[CWG-Stewardship] The PTI board

Greg Shatan gregshatanipc at gmail.com
Tue Apr 21 01:24:13 UTC 2015


We can always get more clarity on this from counsel.  Here's a generic
description of the duties of a California non-profit corporation from the
website of another firm (Adler & Colvin).  The fourth bullet is most
germane to the present discussion.

The following are the general duties and responsibilities of nonprofit
directors in California. Many states have similar provisions, although the
specific laws of nonprofit corporate governance will differ from state to
state:

   - The Board of Directors, as a group, is ultimately responsible for
   overseeing the corporation's affairs. Individual directors as such have no
   authority over the corporation or its staff.
   - The Board may delegate its responsibilities to others (staff,
   professional advisors, officers), but it retains the obligation to
   supervise those persons. Directors may rely on reports from officers and
   employees, reliable outside experts, or Board committees, so long as the
   director has no reason to believe that reliance is unwarranted.
   - Directors must act in good faith, in what they believe to be in the
   corporation's best interests (the duty of loyalty), with such care,
   including reasonable inquiry, as an ordinarily prudent person in a like
   position would use under the circumstances (the duty of care).
   - Board functions generally include strategic planning; hiring, firing,
   reviewing and compensating (if applicable) the Executive Director;
   approving the annual budget and annual financial statements; overseeing
   investments; fundraising (if necessary); ensuring legal compliance
   (including tax-exempt status) in administration and program operations.
   Boards should avoid micromanagement.
   - Both California corporate law and Federal tax law permit transactions
   with insiders, but impose additional procedural protections to ensure the
   transaction is beneficial to the corporation.
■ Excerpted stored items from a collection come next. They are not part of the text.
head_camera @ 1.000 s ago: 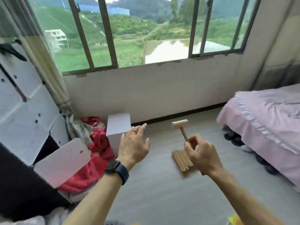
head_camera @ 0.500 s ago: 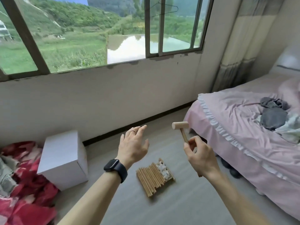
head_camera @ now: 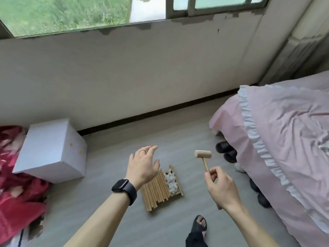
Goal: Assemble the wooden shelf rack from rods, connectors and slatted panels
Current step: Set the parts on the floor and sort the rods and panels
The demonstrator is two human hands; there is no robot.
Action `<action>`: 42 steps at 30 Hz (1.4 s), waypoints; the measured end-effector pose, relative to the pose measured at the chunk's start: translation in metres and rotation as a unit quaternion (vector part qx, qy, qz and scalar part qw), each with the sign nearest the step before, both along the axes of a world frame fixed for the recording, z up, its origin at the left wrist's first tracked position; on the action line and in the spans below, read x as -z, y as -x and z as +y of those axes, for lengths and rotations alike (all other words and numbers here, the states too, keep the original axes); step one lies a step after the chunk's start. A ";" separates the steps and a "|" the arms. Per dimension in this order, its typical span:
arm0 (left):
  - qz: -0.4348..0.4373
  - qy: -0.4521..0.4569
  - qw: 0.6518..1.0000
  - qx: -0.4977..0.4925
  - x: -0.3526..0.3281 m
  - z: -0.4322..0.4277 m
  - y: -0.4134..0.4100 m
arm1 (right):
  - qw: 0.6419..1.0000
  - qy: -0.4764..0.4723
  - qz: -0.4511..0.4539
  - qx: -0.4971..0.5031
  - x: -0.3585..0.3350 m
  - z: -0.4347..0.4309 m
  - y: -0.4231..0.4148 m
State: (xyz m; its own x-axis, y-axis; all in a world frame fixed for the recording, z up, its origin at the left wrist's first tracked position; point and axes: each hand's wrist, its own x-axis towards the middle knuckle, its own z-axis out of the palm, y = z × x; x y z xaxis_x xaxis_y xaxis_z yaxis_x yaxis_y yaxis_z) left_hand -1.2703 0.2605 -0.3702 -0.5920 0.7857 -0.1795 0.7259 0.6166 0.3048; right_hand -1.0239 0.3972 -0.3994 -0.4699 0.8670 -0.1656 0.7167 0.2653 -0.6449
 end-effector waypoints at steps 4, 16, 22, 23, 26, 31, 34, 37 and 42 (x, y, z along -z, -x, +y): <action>-0.050 0.044 0.993 -0.094 0.061 0.039 -0.001 | 0.998 0.035 -0.032 -0.042 0.055 0.076 0.034; -0.147 0.191 0.950 -0.200 0.323 0.086 -0.013 | 0.972 0.113 -0.167 -0.118 0.328 0.171 0.066; -0.148 0.239 0.948 -0.153 0.532 0.091 -0.027 | 0.955 0.118 -0.245 -0.114 0.538 0.168 0.030; -0.143 0.241 0.949 -0.141 0.564 0.092 -0.030 | 0.955 0.115 -0.252 -0.110 0.570 0.168 0.024; -0.114 0.221 0.961 -0.120 0.647 0.093 -0.031 | 0.954 0.100 -0.264 -0.096 0.652 0.169 0.016; -0.080 0.151 0.978 -0.119 0.751 0.091 -0.020 | 0.967 0.058 -0.237 -0.067 0.755 0.186 0.027; -0.059 0.103 0.987 -0.112 0.791 0.087 -0.011 | 0.976 0.020 -0.211 -0.052 0.793 0.195 0.040; -0.052 0.071 0.990 -0.112 0.817 0.079 -0.005 | 0.978 -0.018 -0.200 -0.056 0.819 0.200 0.053; -0.060 -0.005 0.991 -0.118 0.845 0.067 -0.004 | 0.971 -0.067 -0.219 -0.070 0.850 0.201 0.054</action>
State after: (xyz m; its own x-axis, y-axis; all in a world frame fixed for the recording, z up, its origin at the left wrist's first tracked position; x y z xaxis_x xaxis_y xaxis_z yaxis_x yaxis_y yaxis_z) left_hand -1.2666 0.3278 -1.2149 -0.7350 0.6291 -0.2529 0.5195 0.7622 0.3863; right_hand -1.0782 0.5985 -1.2495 -0.4944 0.8277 -0.2654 0.8654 0.4400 -0.2399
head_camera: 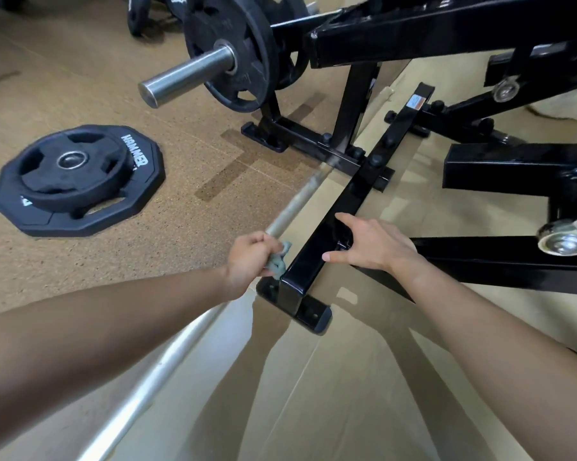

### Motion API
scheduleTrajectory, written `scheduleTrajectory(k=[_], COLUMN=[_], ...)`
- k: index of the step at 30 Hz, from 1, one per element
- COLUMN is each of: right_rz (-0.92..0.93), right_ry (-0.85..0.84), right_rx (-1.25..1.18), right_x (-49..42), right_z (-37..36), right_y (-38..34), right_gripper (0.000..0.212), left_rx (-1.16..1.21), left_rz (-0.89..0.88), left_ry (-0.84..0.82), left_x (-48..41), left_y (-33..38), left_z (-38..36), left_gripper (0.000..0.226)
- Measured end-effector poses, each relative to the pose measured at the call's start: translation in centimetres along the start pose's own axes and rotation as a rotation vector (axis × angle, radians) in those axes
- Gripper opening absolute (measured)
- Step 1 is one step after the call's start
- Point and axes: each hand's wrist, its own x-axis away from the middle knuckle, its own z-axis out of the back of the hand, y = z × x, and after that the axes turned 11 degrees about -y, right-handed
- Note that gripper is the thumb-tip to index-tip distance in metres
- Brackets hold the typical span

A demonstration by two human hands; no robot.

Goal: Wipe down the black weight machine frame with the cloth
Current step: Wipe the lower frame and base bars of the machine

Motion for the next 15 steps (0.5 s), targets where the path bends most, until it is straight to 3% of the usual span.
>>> scheduleTrajectory(k=[7, 11, 15], right_rz=[-0.022, -0.042, -0.027], right_ry=[-0.012, -0.039, -0.028], right_rx=[-0.021, -0.024, -0.044], right_x=[-0.2, 0.3, 0.9], right_z=[0.7, 0.0, 0.1], right_y=[-0.4, -0.5, -0.4], right_gripper=[0.103, 0.104, 0.087], left_rx=[-0.409, -0.604, -0.502], left_rz=[-0.106, -0.053, -0.047], left_ry=[-0.129, -0.233, -0.250], left_x=[-0.2, 1.4, 3.0], left_y=[1.2, 2.5, 4.8], left_z=[-1.0, -0.7, -0.3], left_gripper=[0.003, 0.011, 0.005])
Those protective procedures
   include advance full disclosure of conflicts, reasonable investigation,
   findings of fairness, approval by disinterested directors, and proper
   documentation.
   - Boards are required to ensure that assets are spent for the charitable
   purposes for which they were received by the corporation (the charitable
   trust doctrine), in accordance with the Articles of Incorporation, the
   Bylaws, and the donor's intent. Deviation from these purposes may require
   court approval.
   - The Board must ensure that assets held for investment are invested
   prudently.
   - A director's breach of fiduciary duty that causes harm to the
   corporation will make the director personally liable to make the
   corporation whole. The Attorney General is responsible for enforcement.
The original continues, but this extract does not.